Tag Archives: Vernal Pools

VMN Volunteer Project of the Year

This article originally appeared on Virginia Master Naturalists.

We aim with this award to recognize a project that has been created and led by a VMN volunteer or chapter and that has made significant and noteworthy positive impacts for natural resource education, citizen science, and/or stewardship within the last 1 to 2 years.  We received some terrific nominations, and all of the projects are really noteworthy.  The winning project is one that was an outgrowth of a collaboration among Virginia Commonwealth University and our program focused on the greater Richmond metro area, and it has since evolved to include 100 volunteers from at least 10 different VMN chapters and a new collaborator, the Department of Game and Inland Fisheries.

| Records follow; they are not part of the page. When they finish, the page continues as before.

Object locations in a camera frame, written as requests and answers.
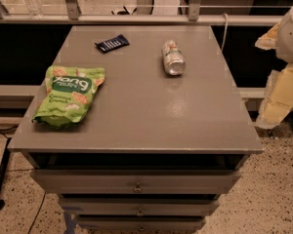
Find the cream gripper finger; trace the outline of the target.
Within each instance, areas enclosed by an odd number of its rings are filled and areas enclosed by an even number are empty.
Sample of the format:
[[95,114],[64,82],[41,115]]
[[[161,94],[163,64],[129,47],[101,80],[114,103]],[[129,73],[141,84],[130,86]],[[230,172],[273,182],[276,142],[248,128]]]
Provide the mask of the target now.
[[293,109],[293,63],[281,71],[273,70],[265,87],[265,97],[259,108],[256,126],[271,130]]
[[275,48],[277,31],[279,24],[274,25],[267,33],[258,38],[255,46],[262,50],[272,50]]

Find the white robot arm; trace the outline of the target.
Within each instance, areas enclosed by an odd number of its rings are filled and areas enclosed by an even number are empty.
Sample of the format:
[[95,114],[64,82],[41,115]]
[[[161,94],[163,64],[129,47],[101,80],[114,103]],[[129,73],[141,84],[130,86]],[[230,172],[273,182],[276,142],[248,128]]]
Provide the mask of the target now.
[[293,6],[267,33],[258,38],[255,46],[275,50],[276,56],[287,65],[281,71],[273,70],[265,88],[256,126],[273,129],[293,109]]

The Vernal Pool Cooperative has volunteers finding, identifying, and monitoring vernal pool habitats in many areas of the state.  Thus far, volunteers have identified 335 vernal pools in Virginia, and their data will help fuel conservation efforts for these special habitats.  As I mentioned, many chapters are involved: Rivanna, Historic Southside, Peninsula, Shenandoah, New River Valley, and others, but since we had to choose where to give the award, we are giving it to the Pocahontas Chapter because that’s the chapter of a lead volunteer for the project, Lee Hesler.  From the beginning, Lee stepped up to assume the management of the project’s online database, and has since managed the projects’ membership, pool inventory, data collection and submission, and data archiving. He has participated on the project’s steering committee and has helped to streamline the VPCV monitoring protocols. Lee has selflessly given up many of his Saturdays to help train over 300 volunteers in the data collection and entry process during 15 advanced training classes held around the state with participants from 11 MN chapters. In addition, he has continued to monitor and enter data on his own vernal pools sites in Chesterfield Co. Lastly, Lee has recruited and trained another Master Naturalist to take over for him, as he gets ready to retire from these past three years of oversight and effort.